A Supreme Court-appointed panel headed by former apex court judge DP Wadhwa has indicted the public distribution system (PDS) for being ?inefficient and corrupt?. While this is hardly surprising?we have argued the same in these columns in the past?it does once again bring to the fore the need to revamp the whole system, especially in the context of rising food prices and huge food stocks. Food subsidies paid by the central government have more than doubled over the last four years to Rs 56,000 crore in 2009-10, but governments at the Centre and in the states have yet to take any major steps to improve delivery and reduce leakages from this massive assistance. Government audits have time and again found that there is significant potential for improving the efficiency and effectiveness of the PDS. What is most disturbing about the failure of the PDS is its inability to reach out to the really impoverished.

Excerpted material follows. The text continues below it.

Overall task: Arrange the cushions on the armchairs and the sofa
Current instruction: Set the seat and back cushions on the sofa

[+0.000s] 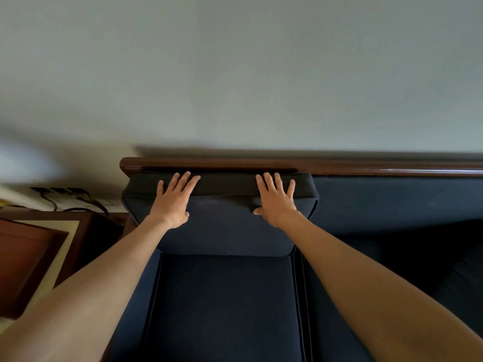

The best evidence of the poor reach of PDS and its inefficient targeting was brought out by a recent report of the National Sample Survey Organisation. The report notes that though the country can boast that ration cards have been delivered to two-thirds of urban households and four-fifths of rural households, the extent of distribution varies substantially across the states. For instance, almost a third of the rural households in poor states like Orissa and Chhattisgarh have yet to get a ration card, and the scenario is worse in urban households in states like Bihar and Assam where more than half the households have yet to get one. And the most damning indictment was the fact that more than half the rural households possessing less than 0.01 hectares of land had no ration card at all while 77-86% of households with larger landed assets held a ration card of some type. This clearly shows that the current PDS system has failed to reach the needy. But having a ration card is only one part of the story, and the more dismal one is the share of PDS grains in actual consumption. The numbers on this show that for the country as a whole, the share of PDS rice in total rice consumption of urban and rural households was in the 11.2-13.2% range while in the case of wheat it was still a lower 3.8-7.3%. The Economic Survey suggested a more practical approach to subsidies through direct cash transfers to the poor who can then buy food at market prices. At least that will remove the inefficiency and waste in the PDS, as it exists today.